_WORK INSTRUCTIONS_
Please output exactly the part of the records below that opens with the line containing "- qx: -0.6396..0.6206" and closes with the line containing "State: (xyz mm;", both lines included, and nothing else.

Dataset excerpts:

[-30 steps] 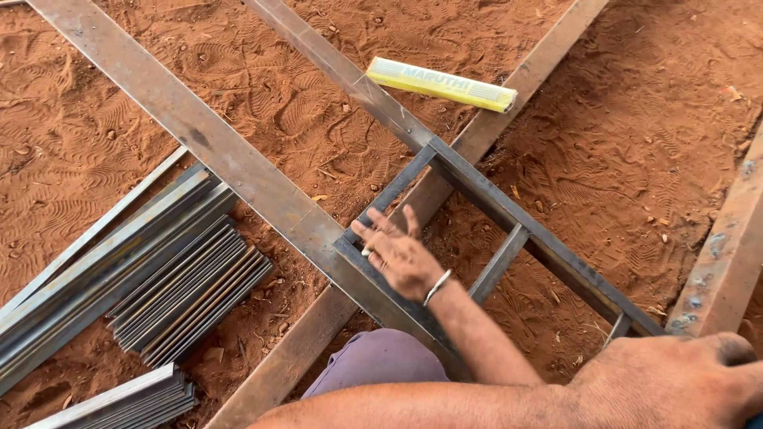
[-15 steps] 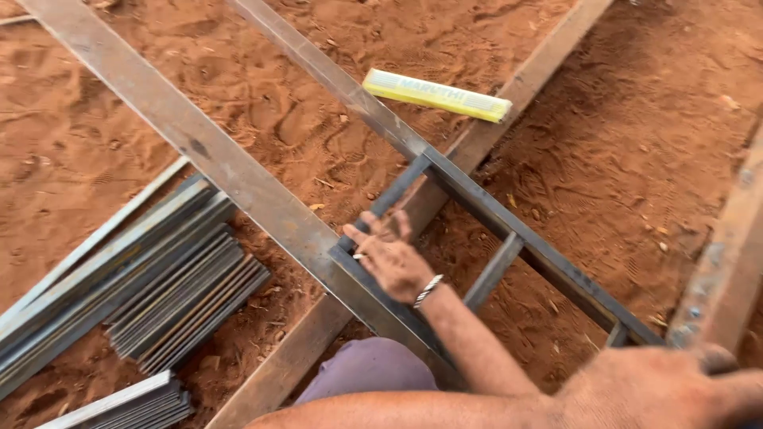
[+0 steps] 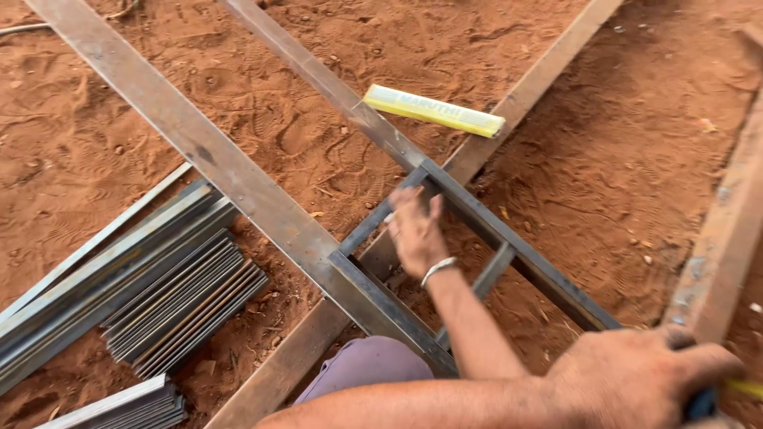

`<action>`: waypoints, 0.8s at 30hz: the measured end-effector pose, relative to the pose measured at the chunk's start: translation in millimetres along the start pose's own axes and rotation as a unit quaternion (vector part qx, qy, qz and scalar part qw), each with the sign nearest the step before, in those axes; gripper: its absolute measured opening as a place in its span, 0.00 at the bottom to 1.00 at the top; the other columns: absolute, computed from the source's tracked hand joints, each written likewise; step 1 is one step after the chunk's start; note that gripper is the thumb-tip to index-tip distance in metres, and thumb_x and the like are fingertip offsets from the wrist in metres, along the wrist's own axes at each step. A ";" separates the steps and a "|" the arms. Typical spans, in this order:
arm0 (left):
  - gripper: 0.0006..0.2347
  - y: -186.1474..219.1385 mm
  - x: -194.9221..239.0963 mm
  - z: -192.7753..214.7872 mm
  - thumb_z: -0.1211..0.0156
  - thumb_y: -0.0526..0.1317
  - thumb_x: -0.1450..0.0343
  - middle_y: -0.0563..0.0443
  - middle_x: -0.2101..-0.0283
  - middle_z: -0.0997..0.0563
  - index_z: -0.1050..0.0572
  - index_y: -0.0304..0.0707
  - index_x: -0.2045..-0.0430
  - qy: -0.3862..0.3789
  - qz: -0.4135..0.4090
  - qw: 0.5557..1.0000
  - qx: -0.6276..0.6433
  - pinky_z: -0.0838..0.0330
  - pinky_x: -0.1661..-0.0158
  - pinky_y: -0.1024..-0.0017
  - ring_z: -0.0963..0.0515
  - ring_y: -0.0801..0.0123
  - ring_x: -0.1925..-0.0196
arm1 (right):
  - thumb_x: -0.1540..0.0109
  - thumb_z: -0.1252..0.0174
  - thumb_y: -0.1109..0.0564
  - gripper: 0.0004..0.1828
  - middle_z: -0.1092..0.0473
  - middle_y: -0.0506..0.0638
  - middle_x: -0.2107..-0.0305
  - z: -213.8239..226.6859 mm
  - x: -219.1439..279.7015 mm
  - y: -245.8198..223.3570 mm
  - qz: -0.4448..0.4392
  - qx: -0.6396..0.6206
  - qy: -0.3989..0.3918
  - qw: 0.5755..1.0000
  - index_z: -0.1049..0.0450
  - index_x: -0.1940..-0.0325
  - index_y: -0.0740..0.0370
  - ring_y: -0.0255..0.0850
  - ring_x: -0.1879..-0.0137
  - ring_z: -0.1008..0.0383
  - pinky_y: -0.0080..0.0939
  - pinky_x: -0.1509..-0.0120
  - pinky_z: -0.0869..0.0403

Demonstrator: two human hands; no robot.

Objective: The person uses a tape measure and a white marker to measure and mark intervals on a metal ladder-like frame. They measure the distance between rungs and mark the frame at regular intervals, then repeat the process on another section of the frame.

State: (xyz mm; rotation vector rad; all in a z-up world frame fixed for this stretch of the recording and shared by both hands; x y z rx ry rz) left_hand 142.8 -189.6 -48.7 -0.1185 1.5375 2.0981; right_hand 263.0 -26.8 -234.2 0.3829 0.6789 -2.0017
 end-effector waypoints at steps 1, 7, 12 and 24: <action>0.24 -2.5 1.4 -6.6 0.50 0.58 0.29 0.38 0.48 0.21 0.32 0.55 0.39 0.008 0.007 1.000 -0.017 0.22 0.47 0.50 0.18 0.47 0.47 | 0.30 0.56 0.60 0.16 0.24 0.62 0.50 -2.1 14.8 -7.0 -0.129 -0.195 -0.065 0.970 0.32 0.41 0.68 0.54 0.39 0.28 0.66 0.30 0.41; 0.25 9.6 -0.2 0.3 0.50 0.59 0.31 0.42 0.51 0.21 0.31 0.53 0.40 0.033 -0.041 0.998 -0.036 0.22 0.47 0.54 0.17 0.52 0.50 | 0.26 0.54 0.56 0.10 0.26 0.53 0.73 44.1 120.0 -50.3 -0.282 -0.601 0.014 0.748 0.31 0.55 0.64 0.48 0.61 0.22 0.52 0.44 0.23; 0.24 44.1 6.3 37.7 0.45 0.57 0.29 0.44 0.49 0.22 0.28 0.51 0.40 0.142 -0.034 0.988 -0.046 0.21 0.48 0.56 0.18 0.55 0.49 | 0.27 0.50 0.54 0.12 0.28 0.55 0.76 100.9 222.5 -29.6 -0.396 -0.562 0.100 0.719 0.32 0.61 0.62 0.48 0.66 0.26 0.48 0.53 0.26; 0.15 17.3 111.3 133.5 0.36 0.48 0.32 0.44 0.61 0.14 0.19 0.39 0.57 0.120 0.092 0.986 -0.071 0.22 0.56 0.66 0.15 0.64 0.59 | 0.34 0.44 0.47 0.09 0.34 0.41 0.78 224.1 171.9 -111.0 -0.441 -0.582 0.188 0.657 0.26 0.58 0.54 0.30 0.78 0.40 0.31 0.77 0.42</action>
Point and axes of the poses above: each hand's wrist, its own x-axis away from the middle knuckle, its own z-axis out of the back of the hand, y = z × x, the point moved 4 cm from there along -x, towards the middle knuckle
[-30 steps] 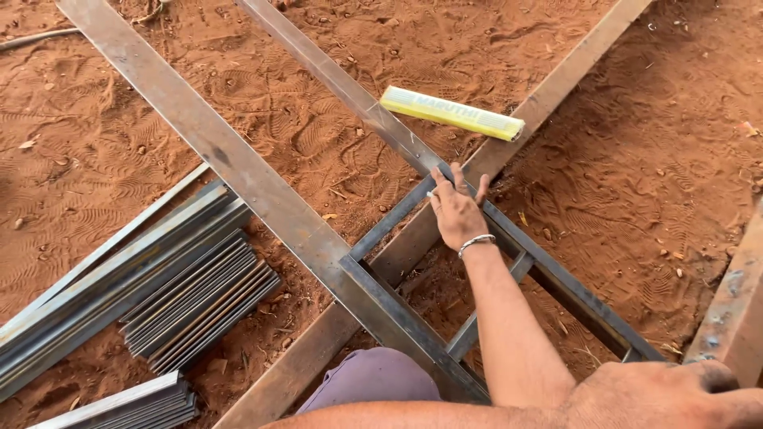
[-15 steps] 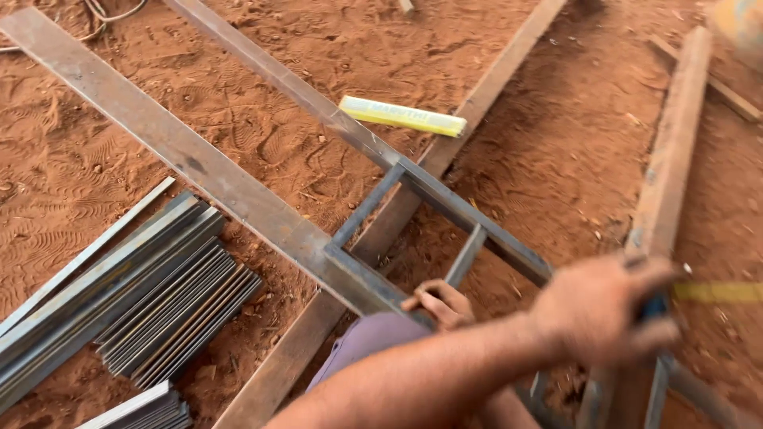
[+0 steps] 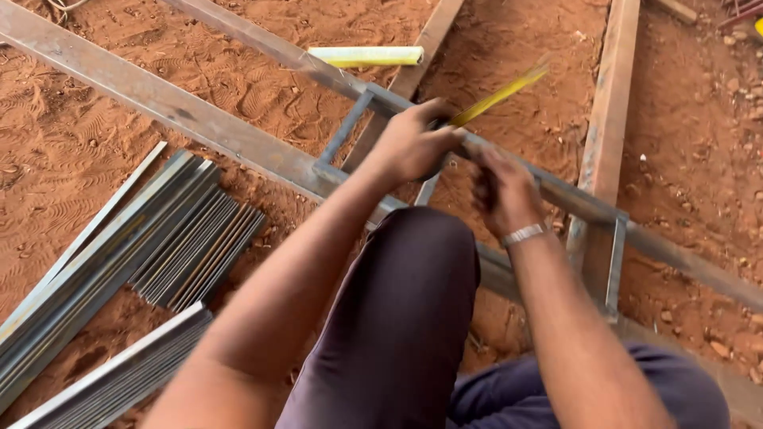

_EXERCISE OUTPUT_
  - qx: -0.6396..0.6206
  - qy: -0.3989..0.3918
  - qw: 0.5755..1.0000
  - index_z: -0.1049..0.0450
  - index_x: -0.1940..-0.0325
  - index_y: -0.0740..0.0370
  - ring_y: -0.0255..0.0850
  - ring_x: -0.1879..-0.0137
  - ring_z: -0.1008..0.0383
  - pinky_y: -0.0080..0.0939
  - pinky_x: -0.1509..-0.0120
  - pinky_z: -0.0869..0.0403

Demonstrator: two human hands; no robot.

Objective: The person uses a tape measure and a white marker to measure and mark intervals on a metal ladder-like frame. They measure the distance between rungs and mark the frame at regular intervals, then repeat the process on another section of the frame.

State: (xyz mm; rotation vector rad; all in a z-up world frame fixed for this stretch of the recording and shared by both hands; x y z rx ry rz) left_hand 142.8 -189.6 -48.7 -0.1185 1.5375 2.0981; right_hand 263.0 -26.8 -234.2 0.3829 0.6789 -2.0017

That brings the answer to completion.